Analysts say the automaker has held on to the satellite division partly in order to help add high-tech services such as Internet access and other computerized functions to its cars. Some say the company also has hoped to prop up its own stock price by having a technology component to its business.
That reluctance to let go has spawned months of rumors that somebody might be interested in buying GM outright, simply to get to the attractive Hughes assets. Nobody has made any tangible bids, however.
Yesterday a report broke on financial news station CNBC that Murdoch's News Corp. and possibly AT&T's Liberty Media were talking with bankers, looking for a way to buy GM, keep Hughes, and sell off the auto assets. Reports said that a deal was complicated and unlikely. But Hughes' tracking stock went up 13 percent anyway, and the GM umbrella stock went up more than 6 percent.
News Corp. and AT&T would be interested in using the valuable Hughes satellite assets as a way to offer television and high-speed Internet services, the reports said.
The companies acted quickly to quash the story.
"Today's report that News Corporation has engaged in talks with General Motors, investment bankers and other third parties regarding a potential acquisition of General Motors is entirely false and without merit," Murdoch's company said in a statement.
General Motors denied comment.
But analysts said such a deal, while it would be difficult to complete, fit with the general perception that Hughes had to be separated from the auto business, and that there are suitors in the market that might pursue an expensive surgical operation to do so.
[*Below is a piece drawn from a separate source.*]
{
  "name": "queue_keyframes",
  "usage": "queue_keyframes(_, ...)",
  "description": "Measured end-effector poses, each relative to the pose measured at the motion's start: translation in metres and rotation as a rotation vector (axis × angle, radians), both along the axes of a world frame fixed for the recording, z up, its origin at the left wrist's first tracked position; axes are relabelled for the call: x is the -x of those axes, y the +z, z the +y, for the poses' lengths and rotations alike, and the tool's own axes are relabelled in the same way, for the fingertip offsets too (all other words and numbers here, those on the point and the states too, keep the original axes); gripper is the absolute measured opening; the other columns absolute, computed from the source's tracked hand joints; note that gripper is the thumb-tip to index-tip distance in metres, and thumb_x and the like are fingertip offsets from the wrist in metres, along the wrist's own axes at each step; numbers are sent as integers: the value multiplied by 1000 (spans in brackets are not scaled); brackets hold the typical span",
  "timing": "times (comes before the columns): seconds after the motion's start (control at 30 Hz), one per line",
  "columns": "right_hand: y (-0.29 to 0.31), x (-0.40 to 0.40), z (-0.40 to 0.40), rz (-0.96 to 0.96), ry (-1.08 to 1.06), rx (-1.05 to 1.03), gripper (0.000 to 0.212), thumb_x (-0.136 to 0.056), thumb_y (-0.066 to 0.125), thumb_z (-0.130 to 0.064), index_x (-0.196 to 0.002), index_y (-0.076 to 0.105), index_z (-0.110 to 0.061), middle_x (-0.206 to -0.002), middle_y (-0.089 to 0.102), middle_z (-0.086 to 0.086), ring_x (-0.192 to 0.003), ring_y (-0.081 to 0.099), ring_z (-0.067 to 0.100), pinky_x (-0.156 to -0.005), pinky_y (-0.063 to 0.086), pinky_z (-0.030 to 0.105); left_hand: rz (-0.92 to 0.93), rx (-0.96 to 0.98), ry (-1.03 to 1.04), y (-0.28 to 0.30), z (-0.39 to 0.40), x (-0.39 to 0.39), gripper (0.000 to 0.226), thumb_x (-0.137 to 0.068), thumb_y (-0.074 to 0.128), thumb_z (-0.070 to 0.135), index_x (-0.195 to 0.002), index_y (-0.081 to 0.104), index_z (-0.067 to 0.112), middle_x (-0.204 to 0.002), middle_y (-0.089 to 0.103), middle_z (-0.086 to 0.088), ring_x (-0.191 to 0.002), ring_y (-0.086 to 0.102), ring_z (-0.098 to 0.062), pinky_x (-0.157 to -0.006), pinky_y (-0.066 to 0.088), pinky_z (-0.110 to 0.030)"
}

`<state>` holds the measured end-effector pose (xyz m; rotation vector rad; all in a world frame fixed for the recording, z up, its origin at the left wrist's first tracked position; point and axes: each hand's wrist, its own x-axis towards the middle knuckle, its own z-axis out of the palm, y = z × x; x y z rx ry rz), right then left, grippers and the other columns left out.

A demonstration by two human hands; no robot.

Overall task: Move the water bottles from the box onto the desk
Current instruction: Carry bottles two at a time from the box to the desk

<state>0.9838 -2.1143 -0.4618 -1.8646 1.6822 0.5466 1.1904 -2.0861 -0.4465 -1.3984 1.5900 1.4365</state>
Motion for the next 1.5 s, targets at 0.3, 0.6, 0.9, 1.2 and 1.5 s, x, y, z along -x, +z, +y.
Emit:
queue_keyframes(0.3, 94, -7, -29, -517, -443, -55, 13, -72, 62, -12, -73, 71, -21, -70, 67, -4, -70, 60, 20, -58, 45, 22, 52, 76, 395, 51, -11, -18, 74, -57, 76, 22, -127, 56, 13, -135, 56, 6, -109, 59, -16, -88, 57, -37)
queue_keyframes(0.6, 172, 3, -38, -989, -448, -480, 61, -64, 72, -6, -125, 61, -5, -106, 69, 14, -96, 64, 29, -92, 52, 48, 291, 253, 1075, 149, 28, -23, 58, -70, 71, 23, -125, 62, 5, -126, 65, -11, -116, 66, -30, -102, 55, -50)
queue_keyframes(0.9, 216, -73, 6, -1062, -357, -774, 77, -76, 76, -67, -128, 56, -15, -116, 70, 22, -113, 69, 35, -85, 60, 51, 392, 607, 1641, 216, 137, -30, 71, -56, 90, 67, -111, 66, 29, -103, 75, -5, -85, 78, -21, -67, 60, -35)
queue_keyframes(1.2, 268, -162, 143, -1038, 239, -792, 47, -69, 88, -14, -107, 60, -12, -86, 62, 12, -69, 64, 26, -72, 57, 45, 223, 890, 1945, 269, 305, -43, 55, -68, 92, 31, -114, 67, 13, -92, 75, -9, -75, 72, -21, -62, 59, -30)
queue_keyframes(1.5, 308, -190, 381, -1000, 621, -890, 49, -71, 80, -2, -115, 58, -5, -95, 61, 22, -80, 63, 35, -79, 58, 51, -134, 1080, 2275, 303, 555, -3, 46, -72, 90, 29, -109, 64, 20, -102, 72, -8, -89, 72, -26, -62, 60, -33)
"It's unlikely, but it's plausible," Rubin said. "There's a compelling logic to this happening."
While no official bid has been offered for GM--viewed until recently as immune to takeover because of its high value--and no organized stockholder campaign has tried to pry loose the Hughes assets, analysts say the market has mounted its own kind of punishment.
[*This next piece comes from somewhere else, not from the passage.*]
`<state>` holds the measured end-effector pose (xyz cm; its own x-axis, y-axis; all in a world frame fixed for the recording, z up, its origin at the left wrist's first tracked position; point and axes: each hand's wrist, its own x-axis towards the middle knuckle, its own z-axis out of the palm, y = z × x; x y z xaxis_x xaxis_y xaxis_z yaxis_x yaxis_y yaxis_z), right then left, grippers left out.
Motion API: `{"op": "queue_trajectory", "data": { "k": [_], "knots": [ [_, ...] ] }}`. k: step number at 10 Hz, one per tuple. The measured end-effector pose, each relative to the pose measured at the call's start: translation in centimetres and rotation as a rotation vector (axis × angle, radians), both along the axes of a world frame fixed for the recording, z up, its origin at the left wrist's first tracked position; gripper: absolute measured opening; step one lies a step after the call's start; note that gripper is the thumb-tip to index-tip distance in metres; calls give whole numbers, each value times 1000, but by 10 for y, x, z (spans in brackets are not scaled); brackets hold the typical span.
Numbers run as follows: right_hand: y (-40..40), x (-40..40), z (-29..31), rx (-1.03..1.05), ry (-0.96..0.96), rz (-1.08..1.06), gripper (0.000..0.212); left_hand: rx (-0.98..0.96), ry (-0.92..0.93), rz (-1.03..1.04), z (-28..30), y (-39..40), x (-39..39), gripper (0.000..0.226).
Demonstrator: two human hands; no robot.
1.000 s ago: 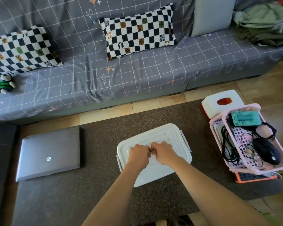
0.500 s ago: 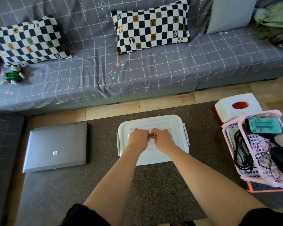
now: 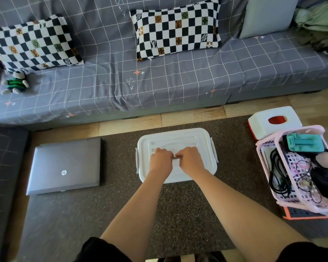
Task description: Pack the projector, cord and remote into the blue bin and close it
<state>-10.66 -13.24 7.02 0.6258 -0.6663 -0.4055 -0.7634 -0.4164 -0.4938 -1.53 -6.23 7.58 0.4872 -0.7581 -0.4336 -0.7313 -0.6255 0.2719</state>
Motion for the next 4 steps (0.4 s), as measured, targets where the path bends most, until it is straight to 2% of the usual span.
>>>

Analysts note that GM's total stock is worth about $54 billion. The tracking stock that covers the Hughes portion of the company is valued at $19 billion. The company has about $13 billion in cash and securities. That leaves just $22 billion in valuation for the auto manufacturing portion of the business, almost an insulting figure for a company with one of the highest revenue streams in the world.
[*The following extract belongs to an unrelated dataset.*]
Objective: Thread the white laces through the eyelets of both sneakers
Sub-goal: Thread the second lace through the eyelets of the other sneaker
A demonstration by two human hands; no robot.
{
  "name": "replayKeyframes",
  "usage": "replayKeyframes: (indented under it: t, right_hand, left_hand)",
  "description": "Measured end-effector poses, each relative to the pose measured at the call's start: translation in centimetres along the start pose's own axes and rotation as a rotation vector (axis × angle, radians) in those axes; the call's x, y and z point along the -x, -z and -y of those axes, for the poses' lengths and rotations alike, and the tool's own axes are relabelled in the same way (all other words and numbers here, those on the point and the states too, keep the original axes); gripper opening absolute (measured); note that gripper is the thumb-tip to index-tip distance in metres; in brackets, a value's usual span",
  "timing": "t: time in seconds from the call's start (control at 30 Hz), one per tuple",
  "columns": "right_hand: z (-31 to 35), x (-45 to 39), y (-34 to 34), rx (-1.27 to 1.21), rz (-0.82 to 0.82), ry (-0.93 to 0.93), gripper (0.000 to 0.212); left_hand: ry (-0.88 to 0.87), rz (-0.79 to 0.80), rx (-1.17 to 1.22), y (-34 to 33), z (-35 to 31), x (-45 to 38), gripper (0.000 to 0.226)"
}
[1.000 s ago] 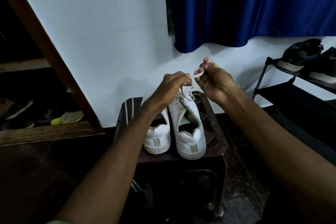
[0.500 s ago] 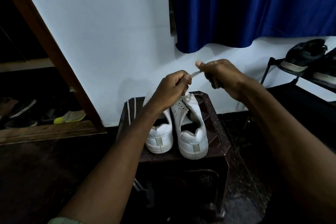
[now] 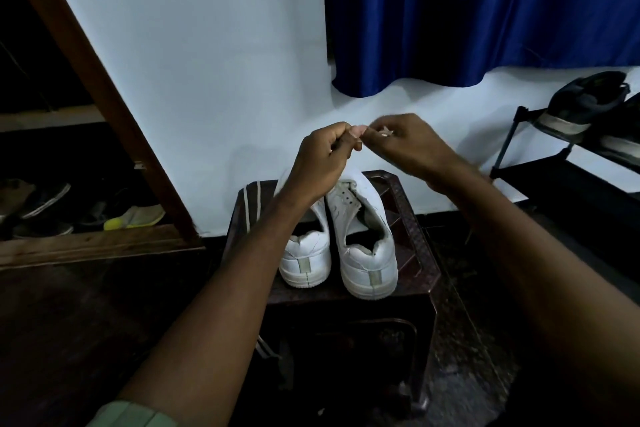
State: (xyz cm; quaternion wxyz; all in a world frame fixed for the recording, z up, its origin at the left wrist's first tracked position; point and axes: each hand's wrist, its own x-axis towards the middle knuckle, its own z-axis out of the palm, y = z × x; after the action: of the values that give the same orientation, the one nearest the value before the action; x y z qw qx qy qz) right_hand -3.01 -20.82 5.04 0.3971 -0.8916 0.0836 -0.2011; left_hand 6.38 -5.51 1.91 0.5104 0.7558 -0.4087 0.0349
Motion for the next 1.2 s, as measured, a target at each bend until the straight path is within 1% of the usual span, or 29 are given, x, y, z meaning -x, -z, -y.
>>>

Nevertheless, most analysts say any immediate deal is highly unlikely, and point to recent GM moves to put more Hughes stock on the market as evidence that it might be considering spinning off the satellite company at last.
Also, any deal with a media company would be complicated by the strong relationship AOL and Hughes have built over the last year, following the ISP's $1.5 billion investment in Hughes. That relationship, cemented last June, is still in its early stages, according to DirecTV spokeswoman Gina Magee.
Magee said the two companies are working on a combined set-top box, which will allow consumers to receive the satellite television signals and AOL's interactive services through the same system. They also are working on a joint marketing campaign for the new service, which will draw much of the $900 million of the AOL investment targeted for the DirecTV division. The rest of the investment is slated to go to the other divisions, including the branch of Hughes that handles the DirecPC high-speed satellite Internet division.
But if a company such as News Corp. were able to mount a strong takeover challenge to the auto giant, GM might finally back away from its reluctance to sell its satellite division, analysts said.
"If you can mount a credible takeover challenge to GM as a whole company, I think they'd sell off Hughes," said Steve Blum, a satellite industry analyst and president of Tellus Ventures, a satellite consulting firm.